WHAT TO WORK ON >>
Type out the data exactly as given. Skip any image.

GIVEN MATERIAL >>

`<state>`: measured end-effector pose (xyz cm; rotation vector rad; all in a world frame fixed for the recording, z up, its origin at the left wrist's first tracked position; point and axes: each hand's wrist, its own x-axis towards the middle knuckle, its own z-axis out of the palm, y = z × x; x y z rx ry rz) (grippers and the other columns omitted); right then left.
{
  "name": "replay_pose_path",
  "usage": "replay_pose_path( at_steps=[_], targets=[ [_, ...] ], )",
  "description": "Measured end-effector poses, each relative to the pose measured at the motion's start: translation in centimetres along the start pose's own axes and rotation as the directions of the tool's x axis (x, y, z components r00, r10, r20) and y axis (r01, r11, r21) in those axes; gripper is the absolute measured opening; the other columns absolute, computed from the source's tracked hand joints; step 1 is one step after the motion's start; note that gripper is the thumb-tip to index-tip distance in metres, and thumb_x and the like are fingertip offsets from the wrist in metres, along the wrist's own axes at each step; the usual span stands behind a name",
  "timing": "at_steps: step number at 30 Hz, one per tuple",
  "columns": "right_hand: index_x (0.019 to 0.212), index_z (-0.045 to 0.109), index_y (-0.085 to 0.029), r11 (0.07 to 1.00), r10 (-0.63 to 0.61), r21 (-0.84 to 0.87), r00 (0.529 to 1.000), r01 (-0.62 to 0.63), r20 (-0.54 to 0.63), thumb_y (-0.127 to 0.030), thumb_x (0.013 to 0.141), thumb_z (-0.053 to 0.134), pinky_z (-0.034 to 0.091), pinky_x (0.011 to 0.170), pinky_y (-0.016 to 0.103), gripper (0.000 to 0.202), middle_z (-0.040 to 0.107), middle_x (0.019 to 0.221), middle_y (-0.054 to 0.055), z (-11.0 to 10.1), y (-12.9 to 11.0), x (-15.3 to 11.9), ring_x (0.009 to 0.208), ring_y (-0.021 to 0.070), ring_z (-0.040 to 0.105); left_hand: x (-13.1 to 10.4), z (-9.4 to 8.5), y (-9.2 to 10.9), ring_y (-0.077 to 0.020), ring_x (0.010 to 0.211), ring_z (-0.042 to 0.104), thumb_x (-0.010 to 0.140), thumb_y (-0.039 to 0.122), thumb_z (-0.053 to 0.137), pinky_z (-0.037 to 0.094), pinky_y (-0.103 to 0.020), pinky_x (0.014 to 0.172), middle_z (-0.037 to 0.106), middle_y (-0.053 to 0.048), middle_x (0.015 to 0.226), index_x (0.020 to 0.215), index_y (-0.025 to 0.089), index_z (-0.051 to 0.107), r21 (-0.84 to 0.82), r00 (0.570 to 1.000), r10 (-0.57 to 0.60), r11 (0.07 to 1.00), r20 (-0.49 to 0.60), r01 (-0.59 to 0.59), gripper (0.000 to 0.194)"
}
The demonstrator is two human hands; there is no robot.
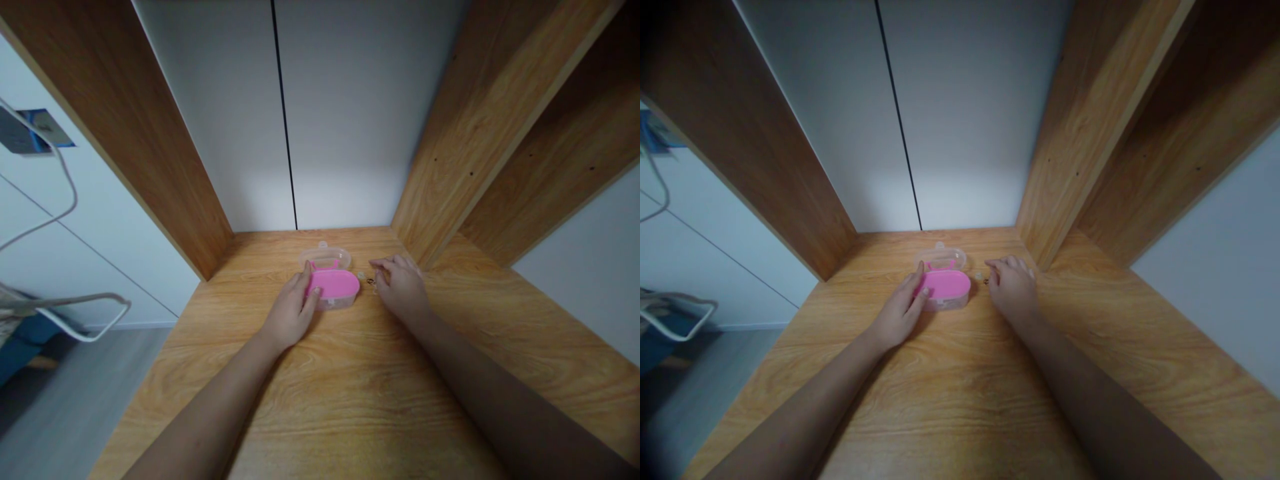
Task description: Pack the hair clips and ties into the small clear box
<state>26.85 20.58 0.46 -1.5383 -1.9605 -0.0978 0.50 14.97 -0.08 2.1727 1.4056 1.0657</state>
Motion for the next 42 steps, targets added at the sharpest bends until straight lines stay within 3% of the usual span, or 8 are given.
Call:
replay_pose_path(
  at_steps=[5,11,20,27,34,39,42],
  targets=[
    [0.095,0.078,-0.022,0.992,0.058,-0.117,0.992,-0.045,0.114,-0.033,0.091,0.059,0.046,0.088,0.045,0.022,0.071,0.097,0.011,0.6,0.7,-0.1,0.098,0.0290,0.062,0.0,-0.2,-0.1,-0.0278,0.121,0.058,0.103,0.042,0.041,0.045,-0.047,0.107,0.061,-0.016,0.131,0.155,0.016,0.033,0.026,1.000,-0.004,1.000,-0.007,0.004,0.059],
    [0.113,0.075,-0.029,0.997,-0.018,-0.072,0.982,0.032,0.188,-0.041,0.095,0.057,0.041,0.087,0.043,0.029,0.069,0.114,0.009,1.2,0.4,-0.1,0.110,0.0289,0.057,0.3,-0.1,-0.6,-0.0279,0.111,0.063,0.100,0.045,0.047,0.050,-0.044,0.099,0.064,-0.016,0.121,0.151,0.015,0.041,0.022,0.997,-0.039,0.999,-0.061,0.041,0.060],
    [0.093,0.079,-0.028,0.996,-0.048,-0.061,0.978,0.061,0.204,-0.033,0.091,0.066,0.039,0.089,0.041,0.014,0.070,0.113,0.005,1.0,0.2,0.1,0.110,0.0265,0.057,0.4,-0.2,-0.4,-0.0270,0.110,0.062,0.100,0.044,0.050,0.049,-0.042,0.099,0.064,-0.016,0.122,0.148,0.013,0.045,-0.024,0.997,-0.043,0.999,-0.065,0.042,0.058],
    [0.091,0.076,-0.024,0.992,-0.103,-0.056,0.973,0.116,0.208,-0.028,0.095,0.060,0.041,0.088,0.041,0.017,0.072,0.109,0.006,0.9,0.4,0.2,0.108,0.0270,0.058,0.4,-0.3,-0.3,-0.0268,0.108,0.062,0.099,0.043,0.050,0.049,-0.043,0.098,0.065,-0.016,0.120,0.147,0.012,0.046,-0.022,0.997,-0.044,0.999,-0.061,0.043,0.057],
    [0.093,0.072,-0.021,0.992,-0.123,0.015,0.987,0.122,0.104,-0.026,0.096,0.058,0.045,0.088,0.043,0.016,0.072,0.104,0.008,0.9,0.1,0.3,0.104,0.0278,0.060,0.4,-0.2,-0.4,-0.0270,0.109,0.063,0.100,0.045,0.050,0.050,-0.043,0.098,0.065,-0.016,0.122,0.148,0.013,0.046,-0.027,0.997,-0.033,0.999,-0.067,0.032,0.058],
    [0.095,0.072,-0.022,0.941,-0.270,0.187,0.959,0.281,-0.083,-0.028,0.095,0.061,0.047,0.091,0.043,0.013,0.069,0.104,0.008,0.0,-1.4,0.0,0.103,0.0256,0.061,0.4,-0.2,-0.4,-0.0272,0.112,0.062,0.099,0.044,0.050,0.049,-0.043,0.100,0.064,-0.016,0.124,0.148,0.013,0.045,-0.026,0.998,-0.019,1.000,-0.066,0.017,0.058],
    [0.094,0.073,-0.024,0.899,-0.358,0.233,0.929,0.371,-0.097,-0.027,0.094,0.063,0.047,0.091,0.044,0.010,0.069,0.105,0.007,-0.4,-2.3,-0.4,0.103,0.0250,0.061,0.4,-0.2,-0.3,-0.0277,0.115,0.061,0.100,0.044,0.050,0.049,-0.043,0.102,0.063,-0.017,0.126,0.149,0.012,0.044,-0.017,0.998,-0.020,1.000,-0.057,0.019,0.059]
  ],
)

EXPECTED OUTPUT >>
`<state>`: measured end-effector pose (xyz cm; rotation vector rad; all in a world frame fixed for the recording, z up, its origin at the left wrist's first tracked position; point and axes: each hand's wrist, its own x-axis towards the middle knuckle, its own z-axis out of the palm, y = z × x; x y z rx ry rz) (grippers and the other columns omitted); right then left.
{
  "name": "replay_pose_path",
  "usage": "replay_pose_path( at_steps=[_], targets=[ [_, ...] ], )",
  "description": "Measured end-effector poses, each relative to the pose measured at the motion's start: translation in centimetres along the start pose's own axes and rotation as the directions of the tool's x axis (x, y, z components r00, r10, r20) and y axis (r01, r11, r21) in those axes; gripper is the absolute measured opening; the other columns absolute, computed from the source's tracked hand joints; step 1 is one step after the motion's start; note that gripper is the thumb-tip to index-tip distance in metres, and thumb_x and the like are fingertip offsets from the wrist in metres, along the wrist's own axes at each step; the usual span stands behind a name",
  "timing": "at_steps: step number at 30 Hz, one per tuple",
  "columns": "right_hand: index_x (0.019 to 0.212), index_z (-0.045 to 0.109), index_y (-0.085 to 0.029), r11 (0.07 to 1.00), r10 (-0.63 to 0.61), r21 (-0.84 to 0.87), r00 (0.529 to 1.000), r01 (-0.62 to 0.63), r20 (-0.54 to 0.63), thumb_y (-0.127 to 0.030), thumb_x (0.013 to 0.141), thumb_z (-0.053 to 0.134), pinky_z (-0.034 to 0.091), pinky_x (0.011 to 0.170), pinky_y (-0.016 to 0.103), gripper (0.000 to 0.202), middle_z (-0.040 to 0.107), middle_x (0.019 to 0.221), middle_y (-0.054 to 0.055), z (-11.0 to 10.1), y (-12.9 to 11.0), x (-15.3 to 11.9), ring_x (0.009 to 0.208), ring_y (-0.021 to 0.070), ring_z (-0.040 to 0.105); left_hand: x (-13.1 to 10.4), z (-9.4 to 8.5), y (-9.2 to 10.9), ring_y (-0.077 to 0.020), ring_x (0.010 to 0.211), ring_z (-0.042 to 0.104), thumb_x (-0.010 to 0.140), thumb_y (-0.039 to 0.122), thumb_z (-0.053 to 0.137), pinky_z (-0.037 to 0.094), pinky_y (-0.103 to 0.020), pinky_x (0.014 to 0.172), middle_z (-0.037 to 0.106), middle_y (-0.053 to 0.048), middle_x (0.015 to 0.226), index_x (0.020 to 0.215), index_y (-0.025 to 0.089), index_z (-0.051 to 0.107), r21 (-0.84 to 0.82), r00 (0.570 to 1.000), r10 (-0.57 to 0.60), r11 (0.07 to 1.00), r20 (-0.49 to 0.60), r01 (-0.59 to 0.59), gripper (0.000 to 0.194)"
}
The demonstrator is two human hands; there is no robot.
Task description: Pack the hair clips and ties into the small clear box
<state>26.85 20.58 0.46 -1.5383 -1.9605 -0.0978 0.50 14.97 -0.08 2.1727 1.4056 1.0657</state>
Motion for the next 42 steps, targets added at the sharpest bends until straight lines stay within 3% of the usual span, or 8 are given.
Call:
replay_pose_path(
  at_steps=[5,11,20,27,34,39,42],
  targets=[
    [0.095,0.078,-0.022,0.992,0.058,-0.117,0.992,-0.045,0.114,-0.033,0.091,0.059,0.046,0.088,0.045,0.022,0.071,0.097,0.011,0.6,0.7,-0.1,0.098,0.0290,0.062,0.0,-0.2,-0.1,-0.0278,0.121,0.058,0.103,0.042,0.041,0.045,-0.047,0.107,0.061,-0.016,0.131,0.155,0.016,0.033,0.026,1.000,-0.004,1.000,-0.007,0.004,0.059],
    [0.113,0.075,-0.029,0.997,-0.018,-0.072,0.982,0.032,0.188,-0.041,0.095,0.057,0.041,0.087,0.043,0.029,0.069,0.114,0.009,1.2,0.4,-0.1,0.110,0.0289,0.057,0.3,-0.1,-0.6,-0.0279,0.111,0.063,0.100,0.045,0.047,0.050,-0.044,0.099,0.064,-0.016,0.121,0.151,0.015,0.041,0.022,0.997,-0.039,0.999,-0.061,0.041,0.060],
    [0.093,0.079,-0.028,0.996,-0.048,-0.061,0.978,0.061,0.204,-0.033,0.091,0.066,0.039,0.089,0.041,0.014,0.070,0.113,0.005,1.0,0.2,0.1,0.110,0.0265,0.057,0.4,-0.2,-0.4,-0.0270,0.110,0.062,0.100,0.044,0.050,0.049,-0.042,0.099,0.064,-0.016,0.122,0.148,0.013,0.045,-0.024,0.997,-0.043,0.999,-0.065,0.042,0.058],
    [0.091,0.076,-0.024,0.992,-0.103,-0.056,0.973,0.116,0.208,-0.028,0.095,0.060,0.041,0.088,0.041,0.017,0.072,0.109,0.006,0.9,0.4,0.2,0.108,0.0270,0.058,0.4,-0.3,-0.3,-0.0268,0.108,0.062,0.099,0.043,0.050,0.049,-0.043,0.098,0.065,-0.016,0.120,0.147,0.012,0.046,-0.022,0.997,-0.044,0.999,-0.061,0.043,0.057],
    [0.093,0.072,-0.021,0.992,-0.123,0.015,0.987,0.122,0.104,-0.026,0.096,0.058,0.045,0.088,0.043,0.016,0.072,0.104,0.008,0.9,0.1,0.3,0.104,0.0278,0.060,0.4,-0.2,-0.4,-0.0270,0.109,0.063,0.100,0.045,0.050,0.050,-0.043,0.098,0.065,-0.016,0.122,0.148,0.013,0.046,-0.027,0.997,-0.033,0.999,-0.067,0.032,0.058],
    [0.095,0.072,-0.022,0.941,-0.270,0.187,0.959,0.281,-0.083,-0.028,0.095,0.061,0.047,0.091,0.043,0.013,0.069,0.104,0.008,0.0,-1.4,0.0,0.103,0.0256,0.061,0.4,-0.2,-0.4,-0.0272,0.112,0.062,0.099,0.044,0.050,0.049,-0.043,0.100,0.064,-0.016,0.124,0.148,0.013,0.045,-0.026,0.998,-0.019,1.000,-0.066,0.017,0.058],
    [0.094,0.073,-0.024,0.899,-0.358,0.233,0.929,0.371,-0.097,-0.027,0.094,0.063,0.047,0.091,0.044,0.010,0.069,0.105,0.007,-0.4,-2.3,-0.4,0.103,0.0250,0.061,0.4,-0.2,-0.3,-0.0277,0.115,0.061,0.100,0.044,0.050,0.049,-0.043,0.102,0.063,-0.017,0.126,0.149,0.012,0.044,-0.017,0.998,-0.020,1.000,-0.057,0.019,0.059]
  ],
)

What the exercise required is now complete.